- Opening Delimiter -
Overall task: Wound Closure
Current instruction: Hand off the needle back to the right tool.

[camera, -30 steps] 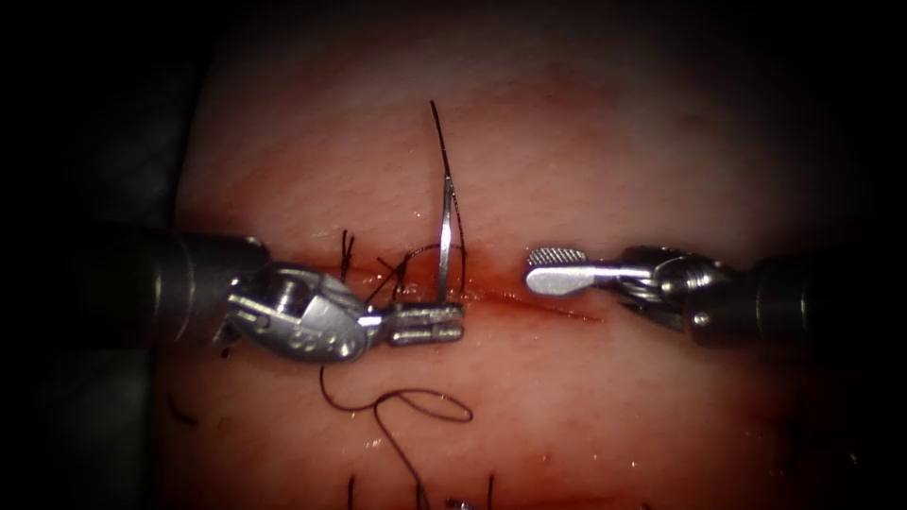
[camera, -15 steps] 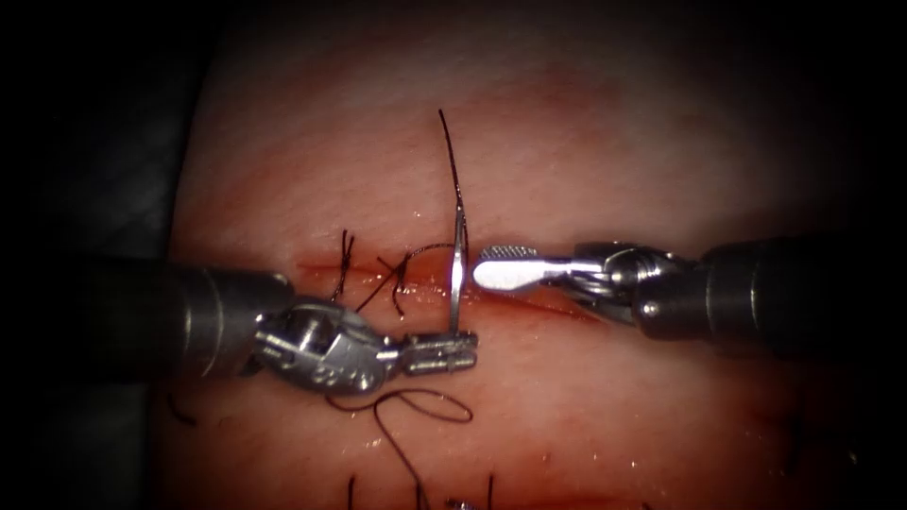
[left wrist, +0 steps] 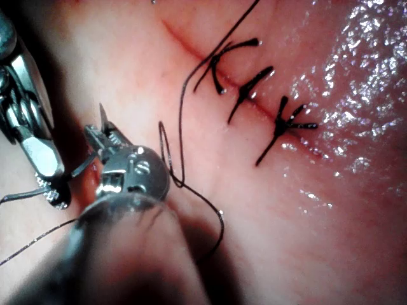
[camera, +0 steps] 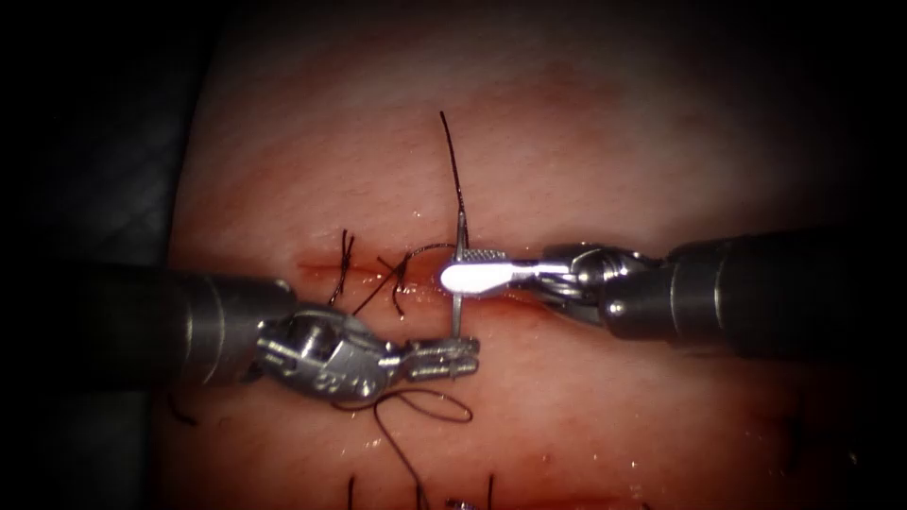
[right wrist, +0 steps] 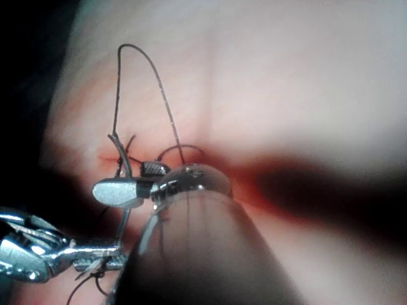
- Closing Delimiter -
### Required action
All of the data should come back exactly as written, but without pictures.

### Written answer
Overall task: Wound Closure
Current instruction: Hand off the needle back to the right tool.

[camera, -30 steps] 
[camera, -15 steps] 
[left wrist, +0 steps] 
[camera, +0 steps] 
[right wrist, +0 steps] 

Work on the answer has been completed.